白状と言われても事実なのだから仕方がない。


「寂しかった?」


嬉しさを隠せない。

どうしても緩む頬が締まらない。


「べ、別に坊やが来なくたってなんともないわ。ただこのところ毎日来てたから…、食べられたのかと思っただけ」


こら僕、にやけるな。


「心配してくれてたんだね、嬉しい」


正面にまわり彼女を抱きしめる。

…正確には抱きつく。悲しいけど。


「そっ、んなのするわけないじゃない!貴方は私が食べるのよ、言わば食糧、所有物。

だからそこらの猫に私のものを食べられるのは不快なわけで…他意はないわけで…」

「ふふふ、わかったわかった。ごめんね」


嬉しくて嬉しくて。

抱きしめ(着い)たまま見上げた顔は、ほんのり染まっていた。



初めて話したときよりもルナは幼くなったような気がする。

それは決して嫌なことではなかった。
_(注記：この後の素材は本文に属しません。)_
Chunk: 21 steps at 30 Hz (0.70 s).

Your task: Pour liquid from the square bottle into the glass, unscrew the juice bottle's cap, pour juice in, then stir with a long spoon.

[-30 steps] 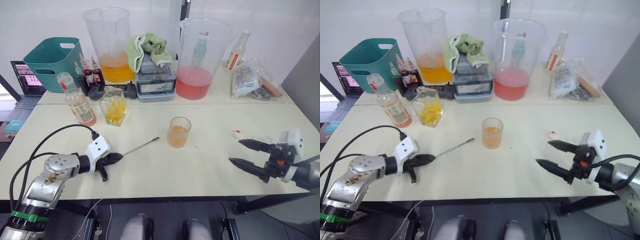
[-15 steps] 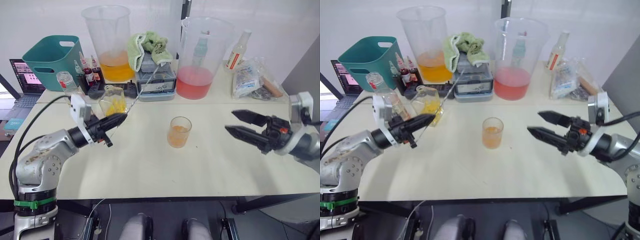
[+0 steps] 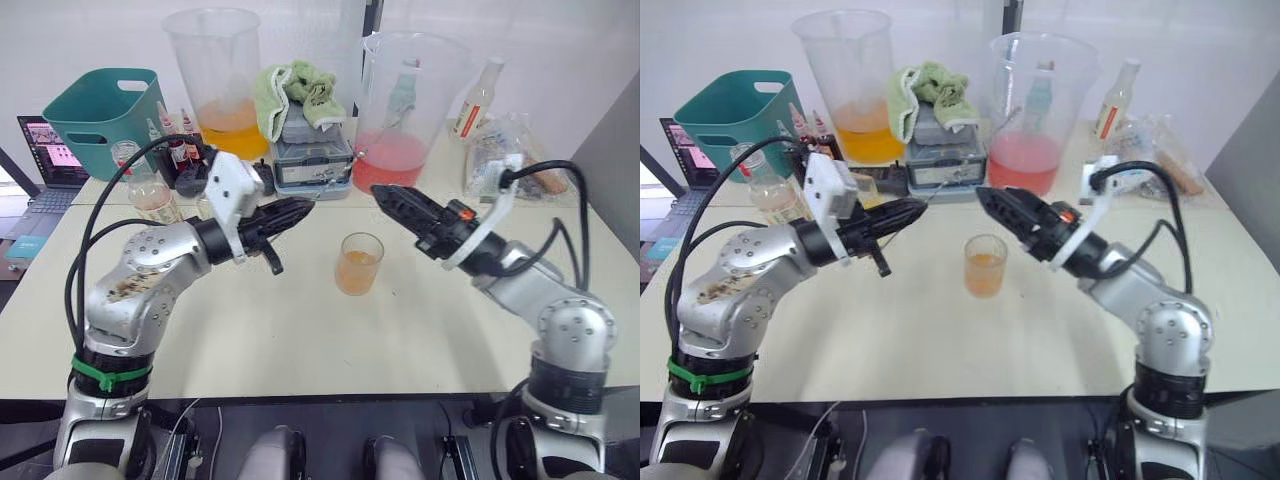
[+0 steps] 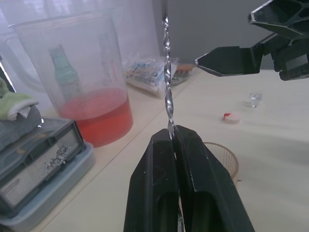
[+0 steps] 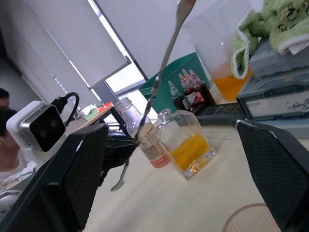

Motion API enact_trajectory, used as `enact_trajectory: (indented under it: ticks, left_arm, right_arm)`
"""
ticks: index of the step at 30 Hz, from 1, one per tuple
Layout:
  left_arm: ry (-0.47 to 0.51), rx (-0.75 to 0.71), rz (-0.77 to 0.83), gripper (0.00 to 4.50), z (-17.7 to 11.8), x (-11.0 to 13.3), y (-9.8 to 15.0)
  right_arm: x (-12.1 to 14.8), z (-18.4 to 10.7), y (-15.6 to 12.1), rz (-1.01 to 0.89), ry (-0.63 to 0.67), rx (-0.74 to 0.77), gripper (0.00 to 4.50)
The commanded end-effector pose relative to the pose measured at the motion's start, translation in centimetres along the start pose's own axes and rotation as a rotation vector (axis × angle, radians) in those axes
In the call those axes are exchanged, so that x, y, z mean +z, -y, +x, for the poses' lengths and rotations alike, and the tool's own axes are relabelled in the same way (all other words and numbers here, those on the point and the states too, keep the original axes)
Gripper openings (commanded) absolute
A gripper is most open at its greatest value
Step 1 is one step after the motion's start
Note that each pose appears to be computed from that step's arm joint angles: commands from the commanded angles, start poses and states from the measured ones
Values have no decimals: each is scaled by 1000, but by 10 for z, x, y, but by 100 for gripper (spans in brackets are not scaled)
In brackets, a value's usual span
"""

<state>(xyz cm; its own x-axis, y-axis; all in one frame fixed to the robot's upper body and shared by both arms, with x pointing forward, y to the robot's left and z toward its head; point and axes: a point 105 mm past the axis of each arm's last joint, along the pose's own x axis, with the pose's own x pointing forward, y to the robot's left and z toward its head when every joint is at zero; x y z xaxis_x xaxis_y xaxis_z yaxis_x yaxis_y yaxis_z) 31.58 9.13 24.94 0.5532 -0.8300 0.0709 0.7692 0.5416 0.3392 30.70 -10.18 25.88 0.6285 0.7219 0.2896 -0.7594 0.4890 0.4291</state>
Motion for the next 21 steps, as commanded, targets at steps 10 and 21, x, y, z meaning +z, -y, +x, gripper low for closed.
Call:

むしろ嬉しい。

一挙一動が可愛くて可愛くて仕方がない。

それほど心を許してくれたのか、と一人にやけていると


「何その顔。気持ち悪い」


なんて聞こえるけど無視無視。


「今日の空、ルナみたいだ」


真っ暗な闇に星さえも霞む大きな月。


「どこが…」


と呟く声はちょっぴり嬉しそうで。

僕は笑いながら空を見上げた。




春も近づき夜風に暖かさが混じってきても、僕は寒いと言い続けた。

そうすれば彼女の尾に包まれ、彼女の体温を全身で感じられるから。

それはすごく幸せなこと。


でも時々思う。


ルナを抱きしめたい。

一部じゃなく、自分のように全身で体温を感じて欲しい。

彼女を守りたい。


どうして僕はねずみなのだろう。

どうして彼女は猫なのだろう。


神様どうか僕をもっと彼女に相応しい姿にしてください。


そんな考えがぐるぐると回り、どうしても自分の想いを明確に伝えることが出来ずにいた。

ずいぶんと時が経った後、そしてそれがもっとも強くなる事件が起きた。